Jennifer Haigh, éditions Gallmeister
Mercy Street
431 pages
Indépendante et solitaire, Claudia travaille depuis des années dans une clinique de Boston où l’on pratique l’avortement. Elle accueille, conseille, accompagne ces femmes, jeunes et moins jeunes, qui font le choix, jamais simple, d’interrompre leur grossesse. Même ici, loin des États les plus conservateurs de l’Amérique profonde, cette activité n’est pas anodine. Le comité d’accueil hostile qui campe devant l’établissement, été comme hiver, est là pour le lui rappeler chaque matin. Mais il faut plus que quelques illuminés et des pancartes délirantes -“Avorter provoque le cancer du sein”, ce genre- pour intimider celle qui a grandi dans un (im)mobile home insalubre entourée d’enfants placés que sa mère recueillait pour arrondir ses fins de mois.
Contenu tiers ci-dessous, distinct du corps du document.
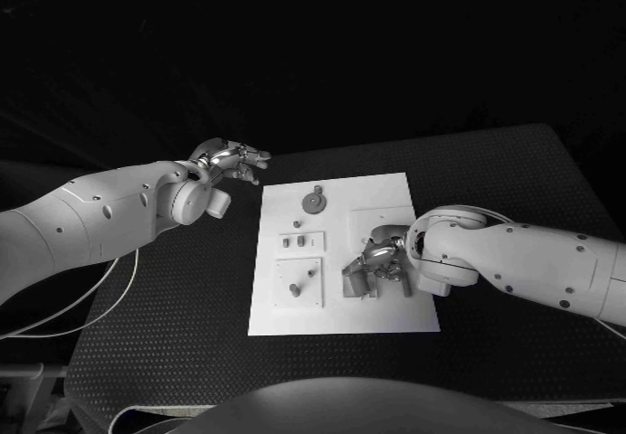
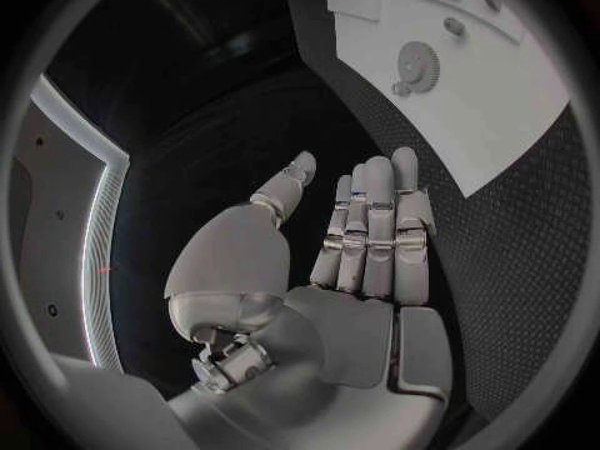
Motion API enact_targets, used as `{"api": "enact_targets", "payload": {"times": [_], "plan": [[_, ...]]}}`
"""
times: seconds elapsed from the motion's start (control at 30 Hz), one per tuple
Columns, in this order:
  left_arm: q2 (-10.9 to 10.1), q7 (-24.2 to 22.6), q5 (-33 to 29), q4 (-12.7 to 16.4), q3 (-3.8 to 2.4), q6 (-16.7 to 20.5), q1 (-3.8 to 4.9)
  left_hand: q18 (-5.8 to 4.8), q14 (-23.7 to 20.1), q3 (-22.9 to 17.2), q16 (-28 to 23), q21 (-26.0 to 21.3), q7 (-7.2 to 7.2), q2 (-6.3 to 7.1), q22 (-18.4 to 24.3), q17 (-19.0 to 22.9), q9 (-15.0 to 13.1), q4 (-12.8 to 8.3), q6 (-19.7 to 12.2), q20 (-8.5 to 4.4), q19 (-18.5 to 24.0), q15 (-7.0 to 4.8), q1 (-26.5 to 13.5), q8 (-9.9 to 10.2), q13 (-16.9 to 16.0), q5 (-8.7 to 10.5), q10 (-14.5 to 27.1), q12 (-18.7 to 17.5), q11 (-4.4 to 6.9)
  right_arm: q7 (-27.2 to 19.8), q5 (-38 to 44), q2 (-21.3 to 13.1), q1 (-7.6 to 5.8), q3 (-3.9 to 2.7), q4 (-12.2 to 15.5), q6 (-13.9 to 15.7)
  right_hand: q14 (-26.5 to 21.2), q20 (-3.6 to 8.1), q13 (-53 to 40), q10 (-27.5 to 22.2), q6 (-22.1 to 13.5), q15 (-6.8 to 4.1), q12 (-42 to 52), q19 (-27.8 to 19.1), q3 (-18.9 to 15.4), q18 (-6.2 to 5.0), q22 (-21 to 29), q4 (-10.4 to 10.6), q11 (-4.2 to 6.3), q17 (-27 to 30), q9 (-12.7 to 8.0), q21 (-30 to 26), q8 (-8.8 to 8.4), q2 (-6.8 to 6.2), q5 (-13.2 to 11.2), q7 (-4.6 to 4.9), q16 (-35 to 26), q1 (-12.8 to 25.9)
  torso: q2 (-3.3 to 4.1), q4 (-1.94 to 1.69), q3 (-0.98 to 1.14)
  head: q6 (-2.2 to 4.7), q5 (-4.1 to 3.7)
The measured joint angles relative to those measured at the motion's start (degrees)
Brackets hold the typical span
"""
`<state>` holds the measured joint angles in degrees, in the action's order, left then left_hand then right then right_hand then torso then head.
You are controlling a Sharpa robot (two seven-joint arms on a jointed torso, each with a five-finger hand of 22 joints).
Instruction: Assemble the parts on the task board
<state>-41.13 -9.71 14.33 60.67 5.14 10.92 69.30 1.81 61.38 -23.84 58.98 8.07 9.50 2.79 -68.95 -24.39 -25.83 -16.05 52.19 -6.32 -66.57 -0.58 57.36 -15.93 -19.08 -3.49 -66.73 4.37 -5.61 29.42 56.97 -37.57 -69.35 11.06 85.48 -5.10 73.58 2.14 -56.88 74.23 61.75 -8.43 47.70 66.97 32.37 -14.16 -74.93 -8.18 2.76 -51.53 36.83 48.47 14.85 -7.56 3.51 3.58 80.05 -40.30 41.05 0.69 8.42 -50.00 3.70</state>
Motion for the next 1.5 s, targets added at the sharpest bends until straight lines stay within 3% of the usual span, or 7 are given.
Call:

Un environnement white trash qui forge le caractère mais qui hante rétrospectivement l’assistante sociale. Pour faire tomber la pression, elle trouve souvent refuge chez son dealer d’herbe, Tommy, malabar tatoué et placide dont le business est menacé par la légalisation du cannabis. C’est dans son salon que Claudia va croiser sans le savoir un des militants pro life qui tente de donner un sens à sa vie ratée en traquant les patientes de la clinique de Mercy Street pour le compte d’un survivaliste pleurant le déclin de la race blanche. Avec bienveillance et une sorte de détachement cotonneux, Jennifer Haigh entremêle ces parcours cabossés, offrant un échantillon “à la Fargo” d’une Amérique précarisée. Un récit choral saupoudré d’ironie qui capte avec justesse le dérèglement émotionnel de l’époque, résumé par cette confession caustique de Claudia: “Qui allait bien? Au mieux, elle n’allait pas trop mal. Objectivement parlant, aller bien plaçait la barre beaucoup trop haut.”